What the task asks
The whole listing is to be printed again exactly.

Raw data
☆ ☆ ☆ ☆ ☆

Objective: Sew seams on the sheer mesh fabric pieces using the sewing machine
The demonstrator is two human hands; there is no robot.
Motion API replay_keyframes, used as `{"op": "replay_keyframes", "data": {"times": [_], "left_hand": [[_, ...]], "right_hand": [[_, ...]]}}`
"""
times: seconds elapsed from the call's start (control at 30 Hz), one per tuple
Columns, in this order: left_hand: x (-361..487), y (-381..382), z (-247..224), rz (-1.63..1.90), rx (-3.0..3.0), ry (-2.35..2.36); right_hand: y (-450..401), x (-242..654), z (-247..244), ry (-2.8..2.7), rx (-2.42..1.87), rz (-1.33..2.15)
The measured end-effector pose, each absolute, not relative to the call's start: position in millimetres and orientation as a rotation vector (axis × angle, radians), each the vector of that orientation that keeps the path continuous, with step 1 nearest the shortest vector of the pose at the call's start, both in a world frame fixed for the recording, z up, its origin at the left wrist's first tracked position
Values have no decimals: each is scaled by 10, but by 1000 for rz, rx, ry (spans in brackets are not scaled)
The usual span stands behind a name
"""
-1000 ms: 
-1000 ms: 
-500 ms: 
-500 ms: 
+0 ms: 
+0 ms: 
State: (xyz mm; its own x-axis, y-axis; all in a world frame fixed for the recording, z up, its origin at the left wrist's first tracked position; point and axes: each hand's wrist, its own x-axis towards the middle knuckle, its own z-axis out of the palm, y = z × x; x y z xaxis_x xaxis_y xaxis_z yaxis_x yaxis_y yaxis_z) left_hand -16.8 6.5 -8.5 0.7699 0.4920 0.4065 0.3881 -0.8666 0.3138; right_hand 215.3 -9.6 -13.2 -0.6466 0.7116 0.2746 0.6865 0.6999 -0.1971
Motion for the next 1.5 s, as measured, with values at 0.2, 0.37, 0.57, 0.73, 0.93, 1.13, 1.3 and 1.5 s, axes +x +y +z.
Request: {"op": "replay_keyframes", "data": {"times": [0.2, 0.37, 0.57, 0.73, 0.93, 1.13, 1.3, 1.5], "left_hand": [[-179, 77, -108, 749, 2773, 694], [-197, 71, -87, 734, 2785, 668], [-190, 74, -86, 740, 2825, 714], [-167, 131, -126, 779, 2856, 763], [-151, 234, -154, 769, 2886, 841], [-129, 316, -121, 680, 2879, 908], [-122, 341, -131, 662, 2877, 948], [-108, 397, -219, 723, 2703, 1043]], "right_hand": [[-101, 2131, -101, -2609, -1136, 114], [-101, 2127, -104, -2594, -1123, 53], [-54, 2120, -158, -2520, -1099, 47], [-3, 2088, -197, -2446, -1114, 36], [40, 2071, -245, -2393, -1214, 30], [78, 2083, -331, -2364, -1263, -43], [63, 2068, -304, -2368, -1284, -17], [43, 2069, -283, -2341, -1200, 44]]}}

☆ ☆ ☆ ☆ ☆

Reply to the exercise
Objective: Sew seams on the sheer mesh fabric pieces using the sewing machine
The demonstrator is two human hands; there is no robot.
Motion API replay_keyframes, used as `{"op": "replay_keyframes", "data": {"times": [_], "left_hand": [[_, ...]], "right_hand": [[_, ...]]}}`
"""
times: seconds elapsed from the call's start (control at 30 Hz), one per tuple
Columns, in this order: left_hand: x (-361..487), y (-381..382), z (-247..224), rz (-1.63..1.90), rx (-3.0..3.0), ry (-2.35..2.36); right_hand: y (-450..401), x (-242..654), z (-247..244), ry (-2.8..2.7), rx (-2.42..1.87), rz (-1.33..2.15)
The measured end-effector pose, each absolute, not relative to the call's start: position in millimetres and orientation as a rotation vector (axis × angle, radians), each the vector of that orientation that keeps the path continuous, with step 1 nearest the shortest vector of the pose at the call's start, both in a world frame fixed for the recording, z up, its origin at the left wrist's first tracked position
Values have no decimals: each is scaled by 10, but by 1000 for rz, rx, ry (spans in brackets are not scaled)
The usual span stands behind a name
"""
-1000 ms: 
-1000 ms: 
-500 ms: 
-500 ms: 
+0 ms: 
+0 ms: 
State: (xyz mm; its own x-axis, y-axis; all in a world frame fixed for the recording, z up, its origin at the left wrist's first tracked position; point and axes: each hand's wrist, its own x-axis towards the middle knuckle, its own z-axis out of the palm, y = z × x; x y z xaxis_x xaxis_y xaxis_z yaxis_x yaxis_y yaxis_z) left_hand -16.8 6.5 -8.5 0.7699 0.4920 0.4065 0.3881 -0.8666 0.3138; right_hand 215.3 -9.6 -13.2 -0.6466 0.7116 0.2746 0.6865 0.6999 -0.1971
Motion for the next 1.5 s, as measured, with values at 0.2, 0.37, 0.57, 0.73, 0.93, 1.13, 1.3 and 1.5 s, axes +x +y +z.
Request: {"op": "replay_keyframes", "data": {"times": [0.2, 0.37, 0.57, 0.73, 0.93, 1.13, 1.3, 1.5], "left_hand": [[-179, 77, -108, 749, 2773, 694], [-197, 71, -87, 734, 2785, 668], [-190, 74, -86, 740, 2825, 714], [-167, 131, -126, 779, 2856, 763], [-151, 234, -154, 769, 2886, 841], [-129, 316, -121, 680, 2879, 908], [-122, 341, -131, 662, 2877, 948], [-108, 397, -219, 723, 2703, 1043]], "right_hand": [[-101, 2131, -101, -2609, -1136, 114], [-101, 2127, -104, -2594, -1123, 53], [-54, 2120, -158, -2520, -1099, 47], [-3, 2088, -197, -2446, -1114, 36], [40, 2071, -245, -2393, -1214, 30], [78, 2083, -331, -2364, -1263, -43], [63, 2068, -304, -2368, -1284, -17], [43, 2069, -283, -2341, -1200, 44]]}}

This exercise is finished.